I almost didn’t go yesterday, but for the persistance of Big Girl. She really does keep me going, and puts me back on the track when I get derailed. Add to that all of the positive comments from all of you here, and it makes it extra special. I really wish you could all be here to experience it yourselves.

I must say that it is a little different when you’re out there trying to capture images of something moving at 50+ MPH. It’s like your attention focuses on nothing but what is in the viewfinder. The sound and the vibration just about disappear, and the experience becomes something of a blurr.

You see it coming a quarter mile away. Click, click, click, click, and your head snaps around for one final click as you turn to see that Skytop observation flying away down the rails.

I took 183 pictures Saturday. Of those, only 40 had any evidence of 261 in them. Lots of diesel action during the lulls.

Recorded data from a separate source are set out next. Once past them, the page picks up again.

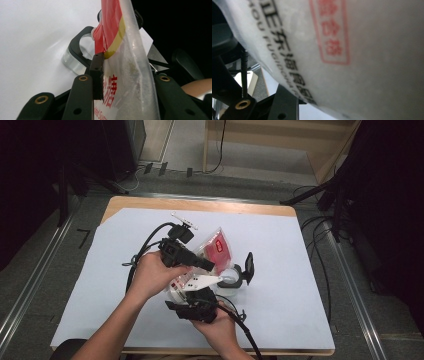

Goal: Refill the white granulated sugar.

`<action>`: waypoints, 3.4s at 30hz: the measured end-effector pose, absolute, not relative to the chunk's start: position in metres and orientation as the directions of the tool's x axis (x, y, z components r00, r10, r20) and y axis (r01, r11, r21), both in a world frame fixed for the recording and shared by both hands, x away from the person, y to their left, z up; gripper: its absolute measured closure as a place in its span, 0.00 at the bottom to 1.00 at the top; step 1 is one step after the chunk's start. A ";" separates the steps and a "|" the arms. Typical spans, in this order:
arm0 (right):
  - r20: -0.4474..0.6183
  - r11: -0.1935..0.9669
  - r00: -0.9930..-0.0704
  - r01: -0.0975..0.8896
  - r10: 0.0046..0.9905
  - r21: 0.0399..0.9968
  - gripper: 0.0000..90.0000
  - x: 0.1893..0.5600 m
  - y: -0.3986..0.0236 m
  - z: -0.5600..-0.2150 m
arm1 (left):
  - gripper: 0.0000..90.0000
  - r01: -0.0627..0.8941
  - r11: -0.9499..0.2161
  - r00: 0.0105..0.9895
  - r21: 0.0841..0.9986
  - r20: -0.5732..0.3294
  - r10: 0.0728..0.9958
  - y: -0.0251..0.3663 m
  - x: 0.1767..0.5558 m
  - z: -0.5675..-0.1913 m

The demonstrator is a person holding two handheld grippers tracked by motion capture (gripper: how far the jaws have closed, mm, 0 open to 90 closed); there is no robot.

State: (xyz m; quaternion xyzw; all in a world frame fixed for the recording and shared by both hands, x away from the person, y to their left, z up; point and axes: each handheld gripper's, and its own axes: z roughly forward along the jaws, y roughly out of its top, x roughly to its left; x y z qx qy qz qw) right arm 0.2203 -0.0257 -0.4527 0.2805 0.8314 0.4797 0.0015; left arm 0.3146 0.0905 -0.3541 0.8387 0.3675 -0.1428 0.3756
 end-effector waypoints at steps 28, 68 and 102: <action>0.265 0.378 -0.860 0.442 0.436 0.814 0.68 0.213 -0.022 -0.446 | 0.79 0.687 -0.435 0.716 0.582 -0.443 0.539 0.103 0.300 -0.349; 0.304 0.350 -0.847 0.471 0.436 0.810 0.69 0.216 -0.025 -0.436 | 0.70 0.669 -0.411 0.725 0.620 -0.420 0.546 0.097 0.298 -0.342; 0.299 0.348 -0.846 0.469 0.440 0.812 0.68 0.218 -0.025 -0.435 | 0.71 0.653 -0.413 0.728 0.635 -0.375 0.574 0.093 0.294 -0.339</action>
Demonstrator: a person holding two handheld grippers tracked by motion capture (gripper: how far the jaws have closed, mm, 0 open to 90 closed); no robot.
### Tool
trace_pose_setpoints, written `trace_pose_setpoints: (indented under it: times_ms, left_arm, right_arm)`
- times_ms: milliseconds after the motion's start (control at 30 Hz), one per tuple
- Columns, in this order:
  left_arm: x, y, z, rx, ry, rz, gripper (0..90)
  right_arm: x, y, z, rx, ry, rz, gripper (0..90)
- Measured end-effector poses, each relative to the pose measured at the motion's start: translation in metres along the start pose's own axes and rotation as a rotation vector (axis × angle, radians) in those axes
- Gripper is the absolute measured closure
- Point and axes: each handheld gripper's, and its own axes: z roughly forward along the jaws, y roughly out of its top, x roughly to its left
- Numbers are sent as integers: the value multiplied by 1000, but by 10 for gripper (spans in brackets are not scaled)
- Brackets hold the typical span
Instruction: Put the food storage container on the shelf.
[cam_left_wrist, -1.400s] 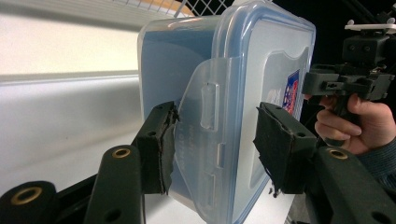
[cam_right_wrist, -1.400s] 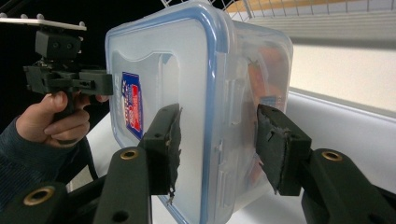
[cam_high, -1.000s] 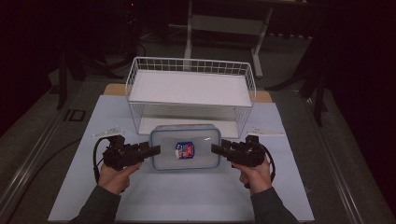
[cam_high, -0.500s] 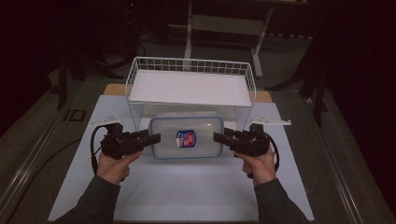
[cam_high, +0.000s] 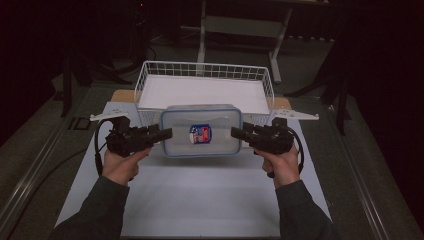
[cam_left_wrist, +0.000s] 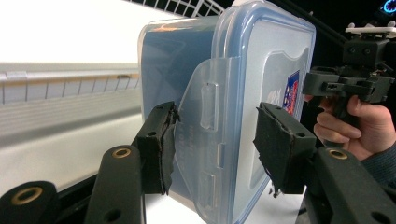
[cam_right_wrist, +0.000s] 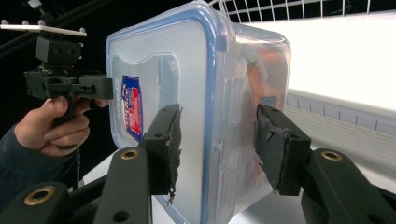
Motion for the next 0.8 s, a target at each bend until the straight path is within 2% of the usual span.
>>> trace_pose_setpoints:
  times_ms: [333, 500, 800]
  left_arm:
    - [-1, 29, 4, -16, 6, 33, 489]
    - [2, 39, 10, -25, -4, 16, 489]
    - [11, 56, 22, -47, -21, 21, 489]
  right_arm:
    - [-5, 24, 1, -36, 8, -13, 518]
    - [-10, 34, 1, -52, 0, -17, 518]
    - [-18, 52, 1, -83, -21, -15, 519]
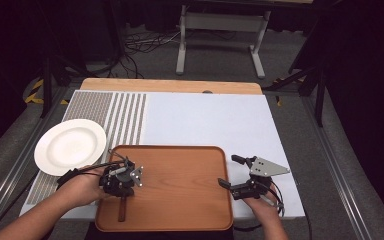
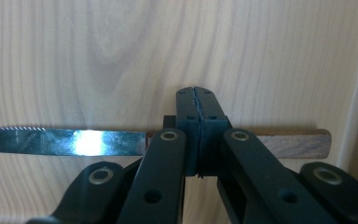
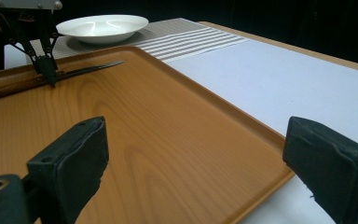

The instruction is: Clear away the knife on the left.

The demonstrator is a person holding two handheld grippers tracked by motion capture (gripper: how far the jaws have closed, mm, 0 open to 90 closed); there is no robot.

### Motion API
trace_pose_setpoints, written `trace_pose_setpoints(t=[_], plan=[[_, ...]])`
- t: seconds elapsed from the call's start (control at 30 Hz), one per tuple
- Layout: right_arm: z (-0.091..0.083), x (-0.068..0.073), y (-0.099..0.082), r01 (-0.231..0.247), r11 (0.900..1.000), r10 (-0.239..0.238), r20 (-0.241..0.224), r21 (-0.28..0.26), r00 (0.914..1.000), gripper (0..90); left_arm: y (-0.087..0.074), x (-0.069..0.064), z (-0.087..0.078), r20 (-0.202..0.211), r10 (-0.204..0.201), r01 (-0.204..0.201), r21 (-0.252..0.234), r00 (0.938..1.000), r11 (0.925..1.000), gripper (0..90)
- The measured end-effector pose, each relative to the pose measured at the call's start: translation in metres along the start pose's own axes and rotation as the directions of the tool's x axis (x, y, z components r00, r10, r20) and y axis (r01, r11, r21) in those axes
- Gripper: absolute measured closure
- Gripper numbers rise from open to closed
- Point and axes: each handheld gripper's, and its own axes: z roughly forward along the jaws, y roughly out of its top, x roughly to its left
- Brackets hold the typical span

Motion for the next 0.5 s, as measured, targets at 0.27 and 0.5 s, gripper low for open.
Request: trace_pose_setpoints(t=[0.27, 0.5], plan=[[0.0003, -0.0001, -0.0001, 0.0, 1.0, 0.0, 0.001, 0.002, 1.0, 7.7, -0.0046, 0.0003, 0.001, 0.01, -0.009, 0.009, 0.003, 0.9999, 1.0, 90.0], [-0.0004, 0.0001, 0.0003, 0.0, 1.0, 0.0, 0.005, -0.001, 1.0, 7.7, -0.0075, 0.0029, -0.0072, 0.017, -0.031, 0.032, -0.047, 0.9994, 0.9984, 86.6]])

Jerry, I’ve been in tha cabs of steam engines a number of times, but never while they were under fire. I can only imagine how hot it was in there. Looking at the date on those photos, that was almost half a lifetime ago for you.

Tom, I’m not sure if the sport setting on my camera speeds up recycle time. If it does, it may sacrifice image quality to perform the faster writes. I have been considering getting a digital SLR, maybe something like the Cannon Rebel like Bergie and Mike use for their trackside photo series. The technlogy is still improving. With use of buffering, recycle speeds are approaching those of film cameras, multiple frames per second.

Just for fun, for about the same amount of money one could buy a nice digital SLR setup, or Weaver’s model of 261 with TMCC. O

I do know what you mean about sutter speed. The day I took pics at the air show, I was like you, alot more of blue sky than plans. I did get pertty good by the end of the day.

Great pictures everyone! It is indeed a tricky thing to capture fast moving objects with a camera.